### WORK REQUIRED
Where the string "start" occurs in a line of the data below, that line should be copied.
────────────────────────────────────────
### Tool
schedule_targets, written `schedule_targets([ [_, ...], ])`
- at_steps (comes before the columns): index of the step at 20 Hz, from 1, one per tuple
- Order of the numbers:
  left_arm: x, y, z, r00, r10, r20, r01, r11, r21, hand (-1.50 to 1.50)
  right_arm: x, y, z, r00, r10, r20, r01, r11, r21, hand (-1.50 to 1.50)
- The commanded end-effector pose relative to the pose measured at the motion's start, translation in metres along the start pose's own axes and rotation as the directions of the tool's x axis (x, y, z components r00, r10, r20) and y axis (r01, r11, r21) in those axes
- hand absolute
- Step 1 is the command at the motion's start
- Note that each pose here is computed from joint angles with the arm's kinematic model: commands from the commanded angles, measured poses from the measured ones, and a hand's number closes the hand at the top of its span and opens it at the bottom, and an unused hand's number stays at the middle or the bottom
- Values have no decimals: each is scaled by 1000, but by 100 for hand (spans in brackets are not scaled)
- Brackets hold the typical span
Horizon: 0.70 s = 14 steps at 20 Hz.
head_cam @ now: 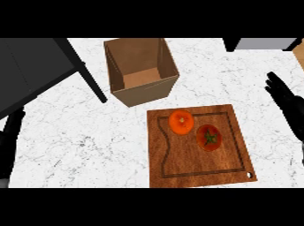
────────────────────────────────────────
### REPLY
- The commanded end-effector pose relative to the pose measured at the motion's start, translation in metres along the start pose's own axes and rotation as the directions of the tool's x axis (x, y, z components r00, r10, r20) and y axis (r01, r11, r21) in those axes
- Step 1 is the command at the motion's start

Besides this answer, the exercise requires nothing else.